Figure 1 (click to enlarge)

Figure 1. CT scan showing ground-glass opacities and consolidation

After 3 days of hospitalization the patient’s clinical condition deteriorated (respiratory rate of 26 breaths/min and SpO2 decreased to 78%) and she required intensive care unit (ICU) admission. A chest x-ray at the time of ICU admission revealed hazy bilateral lobe opacity (Fig. 2a). The patient was intubated and diagnosed with CRS. She was given a single intravenous (IV) dose of 400 mg TCZ and IV methylprednisone 60 mg daily for 3 days. Ventilatory support requirements reduced day-by-day. C-reactive protein, ferritin and D-dimer levels dropped from 310 mg/l, 3500 ng/dl and 2123 ng/ml on the day of ICU admission to 13.2 mg/l, 300 ng/dl and 320 ng/ml after 3 days, respectively. A chest x-ray showed that the lesions significantly improved within 3 days of TCZ administration (Fig. 2b). The patient was successfully extubated 5 days after treatment with TCZ. No adverse events were described. On day 10, a clear improvement in the patient’s general condition was observed, with an SpO2 of 97% without any need for supplemental oxygen (Fig. 3).
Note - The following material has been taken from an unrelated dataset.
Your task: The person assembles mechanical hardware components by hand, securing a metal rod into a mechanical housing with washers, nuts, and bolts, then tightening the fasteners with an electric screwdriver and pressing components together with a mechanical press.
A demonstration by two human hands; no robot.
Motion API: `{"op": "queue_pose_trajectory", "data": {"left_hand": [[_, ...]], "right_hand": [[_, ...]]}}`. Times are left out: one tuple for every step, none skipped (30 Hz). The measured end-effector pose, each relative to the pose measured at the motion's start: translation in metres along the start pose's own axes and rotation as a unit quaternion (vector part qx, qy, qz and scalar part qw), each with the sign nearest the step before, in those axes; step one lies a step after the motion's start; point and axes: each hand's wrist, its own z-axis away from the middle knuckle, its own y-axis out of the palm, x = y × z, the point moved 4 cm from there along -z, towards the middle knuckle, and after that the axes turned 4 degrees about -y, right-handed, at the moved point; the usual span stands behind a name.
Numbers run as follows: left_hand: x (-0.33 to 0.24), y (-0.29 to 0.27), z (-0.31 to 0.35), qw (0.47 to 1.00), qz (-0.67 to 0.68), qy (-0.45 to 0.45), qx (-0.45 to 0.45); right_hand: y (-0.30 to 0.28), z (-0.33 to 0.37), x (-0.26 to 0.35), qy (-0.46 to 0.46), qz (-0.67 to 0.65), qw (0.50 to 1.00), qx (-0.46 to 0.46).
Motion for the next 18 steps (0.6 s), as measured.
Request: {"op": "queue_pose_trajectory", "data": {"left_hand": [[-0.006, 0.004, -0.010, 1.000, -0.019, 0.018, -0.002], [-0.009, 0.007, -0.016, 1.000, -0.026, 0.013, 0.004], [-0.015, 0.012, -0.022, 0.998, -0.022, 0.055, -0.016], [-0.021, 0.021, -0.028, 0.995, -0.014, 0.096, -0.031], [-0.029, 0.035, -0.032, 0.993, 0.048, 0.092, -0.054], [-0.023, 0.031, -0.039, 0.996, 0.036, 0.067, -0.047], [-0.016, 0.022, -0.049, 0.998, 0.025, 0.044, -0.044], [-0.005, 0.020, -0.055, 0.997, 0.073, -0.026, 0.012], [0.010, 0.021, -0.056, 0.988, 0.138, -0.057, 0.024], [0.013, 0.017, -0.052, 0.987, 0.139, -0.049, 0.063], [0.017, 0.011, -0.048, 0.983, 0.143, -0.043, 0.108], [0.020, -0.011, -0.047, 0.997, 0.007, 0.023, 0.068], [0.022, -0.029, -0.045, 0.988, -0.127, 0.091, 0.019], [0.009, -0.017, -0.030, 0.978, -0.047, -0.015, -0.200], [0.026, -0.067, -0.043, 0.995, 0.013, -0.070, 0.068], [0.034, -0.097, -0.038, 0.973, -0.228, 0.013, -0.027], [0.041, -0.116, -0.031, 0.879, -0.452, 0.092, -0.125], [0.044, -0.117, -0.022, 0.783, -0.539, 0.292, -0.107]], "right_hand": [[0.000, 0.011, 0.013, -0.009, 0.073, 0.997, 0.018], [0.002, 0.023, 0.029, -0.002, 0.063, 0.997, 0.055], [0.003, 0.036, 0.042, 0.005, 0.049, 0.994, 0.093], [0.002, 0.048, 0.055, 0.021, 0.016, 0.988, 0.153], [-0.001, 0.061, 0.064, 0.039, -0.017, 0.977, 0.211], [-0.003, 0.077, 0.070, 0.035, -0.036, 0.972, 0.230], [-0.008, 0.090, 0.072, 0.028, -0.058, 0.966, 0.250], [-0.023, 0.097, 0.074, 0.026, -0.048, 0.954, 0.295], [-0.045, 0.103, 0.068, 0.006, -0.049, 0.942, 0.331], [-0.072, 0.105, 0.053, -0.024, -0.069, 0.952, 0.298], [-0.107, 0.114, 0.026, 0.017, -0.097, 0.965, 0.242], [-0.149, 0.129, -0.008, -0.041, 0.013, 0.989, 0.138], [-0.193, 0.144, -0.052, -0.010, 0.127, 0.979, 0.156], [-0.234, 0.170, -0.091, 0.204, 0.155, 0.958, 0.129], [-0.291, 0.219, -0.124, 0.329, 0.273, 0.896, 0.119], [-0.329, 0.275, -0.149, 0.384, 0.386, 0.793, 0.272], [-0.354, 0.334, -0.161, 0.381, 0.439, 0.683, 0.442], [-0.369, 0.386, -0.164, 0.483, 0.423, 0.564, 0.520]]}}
Figure 2 (click to enlarge)

Figure 3 (click to enlarge)

Figure 2. (a) X-ray of the lung, at the time of ICU admission, revealed hazy bilateral lobe opacity. (b) X-ray after treatment showed significant improvement
Figure 3. Laboratory and SpO2 data


COVID‐19 is associated with increased proinflammatory cytokines. The elevated cytokine levels may also be responsible for the lethal complications of COVID-19. Moreover, histopathological examination of lung tissue from deceased patients with severe COVID‐19 showed evidence of extensive alveolar oedema, proteinaceous exudate and patchy inflammatory cellular infiltration. These findings suggest that severe COVID‐19 infection is associated with a cytokine storm and pulmonary inflammation secondary to a dysregulated host immune response [3]. IL-6 contributes to host defence against infection; however, exaggerated synthesis of IL-6 while fighting environmental stress leads to an acute severe systemic inflammatory response. In the subset of patients with severe COVID‐19 infection, this cytokine activation presents with recognized features such as high plasma levels of C-reactive protein, D-dimer and ferritin, and a decreased lymphocyte count. TCZ is a monoclonal antibody against IL-6 and is currently approved to treat chronic inflammatory conditions such as rheumatoid arthritis, giant cell arteritis and polyarticular juvenile idiopathic arthritis [4]. CRS in a patient with COVID-19 is life-threatening and can take place very rapidly after COVID-19 diagnosis. Currently, there is no established treatment for COVID-19-associated CRS. TCZ is an option for use in the clinical management of COVID-19 patients with CRS and is associated with a dramatic improvement in inflammatory markers, radiological changes and hypo-oxygenemia.